With the progression of the disease, not only the skeleton suffers, but also other organs: the functions of the lungs, heart, and stomach are impaired.
The main danger of osteoporosis are fractures, which are called pathological, because they occur as a result of minor injuries or light household stress.
Fractures due to osteoporosis
The risk of fractures increases every year in patients with osteoporosis. After the first episode, the likelihood of a re-fracture during the first year increases by about 3 times. In the case of several fractures in the spine, the entire musculoskeletal system is destabilized, the patient develops chronic back pain. In this regard, there is a violation of neuromuscular conduction and an increased tendency to falls.

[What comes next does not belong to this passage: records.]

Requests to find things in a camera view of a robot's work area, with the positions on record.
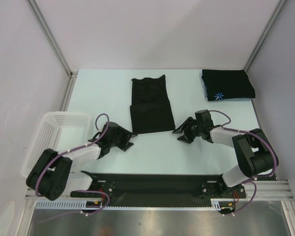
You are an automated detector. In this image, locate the right vertical aluminium post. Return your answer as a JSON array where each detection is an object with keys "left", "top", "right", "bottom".
[{"left": 243, "top": 0, "right": 289, "bottom": 73}]

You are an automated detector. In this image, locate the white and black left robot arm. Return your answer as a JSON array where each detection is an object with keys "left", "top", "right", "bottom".
[{"left": 26, "top": 122, "right": 137, "bottom": 201}]

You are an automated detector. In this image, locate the aluminium frame rail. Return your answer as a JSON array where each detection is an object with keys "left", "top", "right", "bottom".
[{"left": 25, "top": 180, "right": 294, "bottom": 201}]

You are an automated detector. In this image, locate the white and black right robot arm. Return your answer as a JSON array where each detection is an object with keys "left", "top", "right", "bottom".
[{"left": 118, "top": 110, "right": 278, "bottom": 197}]

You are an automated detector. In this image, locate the folded black t shirt with logo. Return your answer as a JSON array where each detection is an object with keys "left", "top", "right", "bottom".
[{"left": 202, "top": 69, "right": 256, "bottom": 101}]

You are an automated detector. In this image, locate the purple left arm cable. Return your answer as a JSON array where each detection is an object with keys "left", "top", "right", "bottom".
[{"left": 35, "top": 113, "right": 111, "bottom": 219}]

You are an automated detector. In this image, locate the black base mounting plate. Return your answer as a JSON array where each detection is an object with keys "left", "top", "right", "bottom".
[{"left": 70, "top": 172, "right": 240, "bottom": 202}]

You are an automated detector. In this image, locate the white slotted cable duct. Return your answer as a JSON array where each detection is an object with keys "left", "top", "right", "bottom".
[{"left": 35, "top": 199, "right": 235, "bottom": 210}]

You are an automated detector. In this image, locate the left vertical aluminium post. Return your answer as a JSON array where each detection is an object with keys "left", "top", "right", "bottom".
[{"left": 27, "top": 0, "right": 73, "bottom": 77}]

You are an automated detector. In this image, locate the vertical aluminium post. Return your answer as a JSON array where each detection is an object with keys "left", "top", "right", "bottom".
[
  {"left": 243, "top": 0, "right": 289, "bottom": 73},
  {"left": 27, "top": 0, "right": 73, "bottom": 77}
]

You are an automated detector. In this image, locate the white plastic basket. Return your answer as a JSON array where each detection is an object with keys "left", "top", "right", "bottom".
[{"left": 21, "top": 111, "right": 91, "bottom": 178}]

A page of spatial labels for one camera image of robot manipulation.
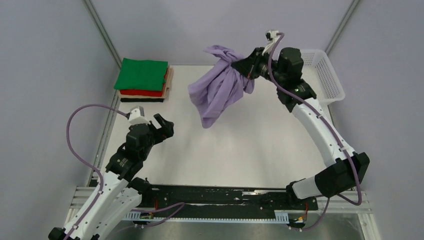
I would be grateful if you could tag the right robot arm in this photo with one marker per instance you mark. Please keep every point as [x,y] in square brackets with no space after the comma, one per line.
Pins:
[345,167]

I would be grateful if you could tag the beige folded t shirt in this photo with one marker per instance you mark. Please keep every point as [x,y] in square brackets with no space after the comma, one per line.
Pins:
[169,78]

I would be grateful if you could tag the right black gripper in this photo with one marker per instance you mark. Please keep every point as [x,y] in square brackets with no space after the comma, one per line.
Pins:
[249,66]

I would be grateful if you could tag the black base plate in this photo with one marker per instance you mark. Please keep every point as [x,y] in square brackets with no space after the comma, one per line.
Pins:
[220,202]

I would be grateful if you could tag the lavender t shirt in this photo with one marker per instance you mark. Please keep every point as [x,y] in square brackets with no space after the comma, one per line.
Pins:
[220,87]

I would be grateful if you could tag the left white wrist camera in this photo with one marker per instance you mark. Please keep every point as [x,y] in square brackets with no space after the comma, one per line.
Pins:
[137,116]

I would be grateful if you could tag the white slotted cable duct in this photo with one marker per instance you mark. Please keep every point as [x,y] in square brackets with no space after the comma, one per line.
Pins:
[279,218]

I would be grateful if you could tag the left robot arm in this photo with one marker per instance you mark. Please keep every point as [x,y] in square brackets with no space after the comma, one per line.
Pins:
[118,190]

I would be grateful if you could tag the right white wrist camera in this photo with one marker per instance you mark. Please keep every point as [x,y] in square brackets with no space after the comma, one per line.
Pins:
[272,37]

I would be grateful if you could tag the white plastic basket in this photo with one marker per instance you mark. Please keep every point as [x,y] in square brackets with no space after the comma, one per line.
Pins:
[319,73]

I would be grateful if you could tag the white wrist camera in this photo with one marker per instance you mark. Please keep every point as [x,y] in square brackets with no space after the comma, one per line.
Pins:
[137,116]
[272,37]

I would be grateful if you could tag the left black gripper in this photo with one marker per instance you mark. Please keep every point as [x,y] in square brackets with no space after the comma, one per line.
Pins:
[167,128]

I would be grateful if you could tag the red folded t shirt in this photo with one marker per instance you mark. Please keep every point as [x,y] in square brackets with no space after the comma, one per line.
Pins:
[142,92]

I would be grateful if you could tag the green folded t shirt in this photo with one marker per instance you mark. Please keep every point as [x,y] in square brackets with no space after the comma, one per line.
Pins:
[148,75]

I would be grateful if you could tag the black folded t shirt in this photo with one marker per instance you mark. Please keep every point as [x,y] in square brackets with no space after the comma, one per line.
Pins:
[142,100]

The most dangerous in osteoporosis is a fracture of the femoral neck. According to statistics, about 30-40% of victims die from this injury during the first year. Of those who manage to save their lives, 70% remain disabled and need constant assistance throughout their lives.
Osteoporosis diagnostics
Densitometry is considered the “gold standard” in the diagnosis of osteoporosis. This is a safe and painless method that allows you to determine the mineralization of bones. Its essence lies in the fact that with the help of ultrasound, bone density is examined. The advantage of this examination is its high information content and the ability to detect pathology at the earliest stages.
Since osteoporosis is caused by metabolic or metabolic disorders in the body, one study is not enough to make a correct diagnosis. To confirm the disease and develop an effective treatment plan, consultation with an endocrinologist is required.
Forecast. Can osteoporosis be cured
Osteoporosis can be treated only at an early stage, when bone fragility is still not very pronounced, and deformities and other pronounced symptoms are not observed in the body.